About the job
About the Role
We are in search of a highly skilled and strategic Principal Engineer, Observability to spearhead the architecture, development, and operational excellence of our Observability platform. In this pivotal role, you will shape how our customers monitor, troubleshoot, and manage their AI workloads at scale on the CoreWeave platform.
You will collaborate directly with customers and work closely with engineering leaders across various teams to ensure a cohesive Observability experience across all CoreWeave products, including metrics, logs, traces, and customer-facing insights.
What You’ll Do
- Lead the Observability strategy and roadmap, aligning it with business objectives, product direction, and performance/SLA targets.
- Design and deploy low-latency, high-scale telemetry pipelines and data storage solutions that enhance observability across all CoreWeave offerings.
- Create customer-centric experiences—including dashboards, alerts, and workflows—that facilitate rapid troubleshooting and provide deep insights into AI workloads and platform health.
- Promote reliability, durability, and self-healing within the Observability stack, taking ownership of key services in production to uphold high operational standards.

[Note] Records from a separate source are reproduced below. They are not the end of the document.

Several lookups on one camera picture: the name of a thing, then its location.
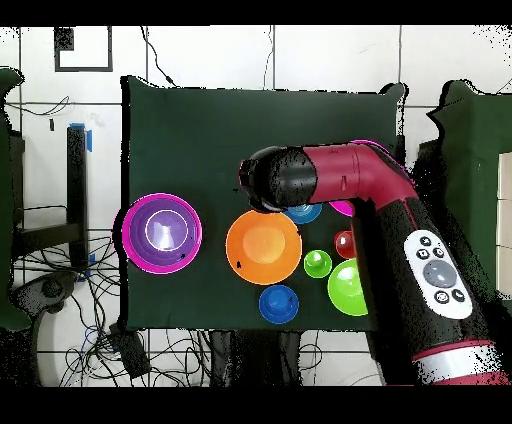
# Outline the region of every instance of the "purple bowl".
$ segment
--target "purple bowl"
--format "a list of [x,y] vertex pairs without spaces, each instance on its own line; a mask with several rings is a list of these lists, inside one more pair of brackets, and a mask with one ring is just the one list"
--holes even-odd
[[137,200],[122,226],[123,248],[140,269],[170,274],[187,266],[199,251],[201,221],[185,200],[155,193]]

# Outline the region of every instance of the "green tablecloth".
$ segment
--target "green tablecloth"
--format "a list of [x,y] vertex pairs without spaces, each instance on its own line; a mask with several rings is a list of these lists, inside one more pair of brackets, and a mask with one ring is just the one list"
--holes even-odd
[[[199,254],[183,270],[152,275],[128,263],[128,327],[276,328],[258,310],[265,287],[238,277],[225,255],[230,225],[249,210],[248,199],[236,190],[240,161],[272,145],[354,139],[394,151],[404,86],[389,86],[385,94],[161,89],[128,77],[123,90],[130,117],[130,202],[172,193],[187,200],[203,223]],[[338,264],[333,237],[349,228],[349,219],[325,204],[316,221],[300,228],[303,254],[321,248]],[[374,328],[368,317],[338,312],[327,295],[327,278],[309,278],[302,264],[284,283],[297,293],[300,309],[280,329]]]

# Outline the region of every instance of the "wire bundle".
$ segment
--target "wire bundle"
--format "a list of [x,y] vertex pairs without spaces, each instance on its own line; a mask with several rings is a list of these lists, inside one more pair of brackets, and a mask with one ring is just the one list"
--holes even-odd
[[[110,252],[113,241],[110,236],[98,237],[89,239],[89,241],[105,240],[106,242],[100,247],[92,250],[90,253],[97,252],[101,249],[105,249],[102,257],[94,264],[88,266],[85,270],[76,270],[71,267],[69,255],[66,251],[60,247],[52,247],[43,249],[40,251],[41,257],[37,257],[34,254],[27,255],[24,258],[24,262],[27,263],[24,267],[16,267],[15,269],[24,269],[28,271],[42,271],[42,272],[54,272],[54,271],[66,271],[75,270],[79,272],[79,275],[85,279],[91,296],[93,298],[93,313],[94,313],[94,324],[89,325],[84,320],[84,311],[78,300],[74,295],[71,295],[71,299],[76,304],[80,321],[84,326],[84,341],[80,348],[68,349],[65,354],[66,370],[61,378],[59,386],[62,387],[73,387],[78,384],[80,387],[84,387],[89,379],[92,380],[112,380],[116,387],[119,387],[118,379],[121,377],[128,376],[128,373],[123,369],[120,372],[113,372],[111,367],[113,365],[119,365],[121,359],[118,354],[113,352],[113,347],[107,339],[108,328],[106,323],[105,310],[100,302],[100,299],[105,294],[111,296],[119,296],[119,293],[113,292],[113,287],[120,286],[119,275],[106,275],[107,271],[118,271],[118,268],[112,266],[107,262],[109,258],[115,255],[115,250]],[[56,255],[59,259],[50,261],[49,255]],[[172,369],[172,370],[160,370],[156,367],[151,367],[151,372],[156,373],[157,376],[153,380],[153,386],[156,386],[157,382],[161,377],[166,377],[176,383],[176,386],[181,387],[193,387],[203,386],[206,383],[205,377],[210,378],[210,367],[209,358],[205,346],[210,348],[211,341],[209,337],[203,331],[194,331],[195,337],[192,331],[189,331],[189,337],[183,338],[173,344],[169,343],[168,348],[155,355],[152,359],[159,357],[160,355],[168,352],[174,353],[176,359],[181,364],[183,369]],[[147,351],[144,338],[138,332],[139,337],[142,339],[144,350]],[[178,358],[173,347],[179,343],[189,341],[192,346],[188,346],[185,351],[184,362]],[[197,359],[197,367],[190,370],[190,355],[195,356]],[[70,360],[70,356],[76,356],[73,360]],[[107,376],[99,375],[98,372],[101,369],[105,369],[108,372]],[[199,383],[193,383],[190,380],[190,376],[200,372]],[[141,378],[142,383],[146,386],[144,381],[145,376]]]

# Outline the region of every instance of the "gray button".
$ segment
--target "gray button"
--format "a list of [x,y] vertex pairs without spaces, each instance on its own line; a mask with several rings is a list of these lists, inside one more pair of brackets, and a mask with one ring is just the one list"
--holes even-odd
[[457,282],[457,272],[445,261],[433,260],[423,268],[423,276],[429,284],[435,287],[453,287]]

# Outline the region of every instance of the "white control panel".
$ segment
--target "white control panel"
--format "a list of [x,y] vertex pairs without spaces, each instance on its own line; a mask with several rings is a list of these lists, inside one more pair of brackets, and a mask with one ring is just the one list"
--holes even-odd
[[414,231],[405,240],[404,251],[430,309],[452,319],[471,315],[469,293],[439,237],[427,230]]

- Enhance customer visibility by establishing benchmarks for metrics, SLOs, and dashboards that clearly communicate system performance and reliability.
About CoreWeave
CoreWeave is at the forefront of cloud technology, specifically tailored for AI applications. Our team is composed of industry pioneers dedicated to delivering cutting-edge solutions that empower organizations to leverage AI effectively. We provide a robust infrastructure combined with expert guidance, enabling our clients to achieve their AI ambitions confidently. As a publicly traded company, we continue to innovate and adapt to the fast-paced tech landscape, striving to support the needs of our diverse clientele.